# Required work
Which lines of the data include the string "hand"? List them all.

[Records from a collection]
<<<<

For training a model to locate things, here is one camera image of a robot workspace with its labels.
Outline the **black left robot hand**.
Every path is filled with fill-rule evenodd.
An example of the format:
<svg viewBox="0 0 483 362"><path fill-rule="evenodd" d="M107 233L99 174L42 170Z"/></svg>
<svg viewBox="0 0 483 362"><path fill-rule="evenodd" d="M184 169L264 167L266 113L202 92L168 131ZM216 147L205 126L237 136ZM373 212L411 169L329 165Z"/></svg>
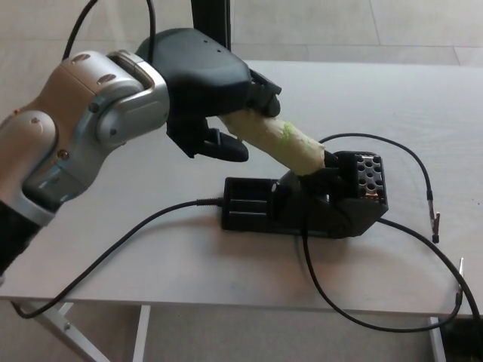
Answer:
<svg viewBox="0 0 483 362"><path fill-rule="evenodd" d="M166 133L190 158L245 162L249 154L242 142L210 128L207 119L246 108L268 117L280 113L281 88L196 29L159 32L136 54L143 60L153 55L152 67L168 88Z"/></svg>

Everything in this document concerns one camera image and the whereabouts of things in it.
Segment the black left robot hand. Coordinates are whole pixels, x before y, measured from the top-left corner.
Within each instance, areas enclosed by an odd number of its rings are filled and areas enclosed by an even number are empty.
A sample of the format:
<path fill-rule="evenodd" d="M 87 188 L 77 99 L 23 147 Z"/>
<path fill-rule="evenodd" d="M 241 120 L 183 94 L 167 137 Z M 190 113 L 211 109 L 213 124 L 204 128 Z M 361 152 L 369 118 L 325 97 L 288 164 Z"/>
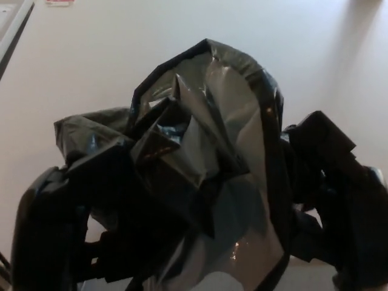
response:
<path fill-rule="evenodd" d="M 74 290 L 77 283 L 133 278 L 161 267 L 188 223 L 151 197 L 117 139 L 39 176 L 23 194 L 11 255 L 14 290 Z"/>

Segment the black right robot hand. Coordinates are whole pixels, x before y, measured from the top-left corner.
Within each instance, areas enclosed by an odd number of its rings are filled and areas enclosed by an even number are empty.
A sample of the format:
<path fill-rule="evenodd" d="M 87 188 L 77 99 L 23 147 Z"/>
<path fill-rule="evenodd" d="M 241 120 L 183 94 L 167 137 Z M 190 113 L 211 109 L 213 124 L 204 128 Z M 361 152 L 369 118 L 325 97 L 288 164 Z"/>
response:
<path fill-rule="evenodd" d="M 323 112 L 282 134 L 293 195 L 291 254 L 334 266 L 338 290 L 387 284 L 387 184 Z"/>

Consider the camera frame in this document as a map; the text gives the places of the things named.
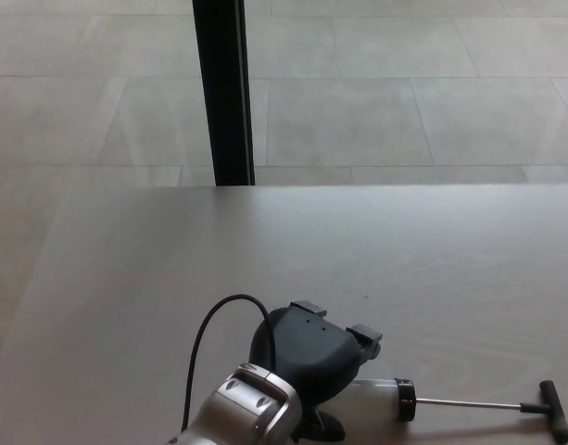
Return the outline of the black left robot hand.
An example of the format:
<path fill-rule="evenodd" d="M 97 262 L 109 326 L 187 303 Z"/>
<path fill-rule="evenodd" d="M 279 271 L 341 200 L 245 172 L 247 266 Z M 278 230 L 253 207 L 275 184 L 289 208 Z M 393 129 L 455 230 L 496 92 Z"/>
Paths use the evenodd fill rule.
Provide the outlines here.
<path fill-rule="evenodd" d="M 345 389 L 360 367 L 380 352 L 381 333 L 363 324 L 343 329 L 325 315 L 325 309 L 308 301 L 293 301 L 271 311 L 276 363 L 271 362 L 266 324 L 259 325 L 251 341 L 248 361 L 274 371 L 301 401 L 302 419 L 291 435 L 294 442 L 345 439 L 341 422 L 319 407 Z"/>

>>>>

# Solution to the problem
Outline the **black left robot hand**.
Segment the black left robot hand. Coordinates are whole pixels, x before y, measured from the top-left corner.
Segment the black right robot hand. Coordinates are whole pixels, x before y, measured from the top-left corner.
Return the outline of the black left robot hand.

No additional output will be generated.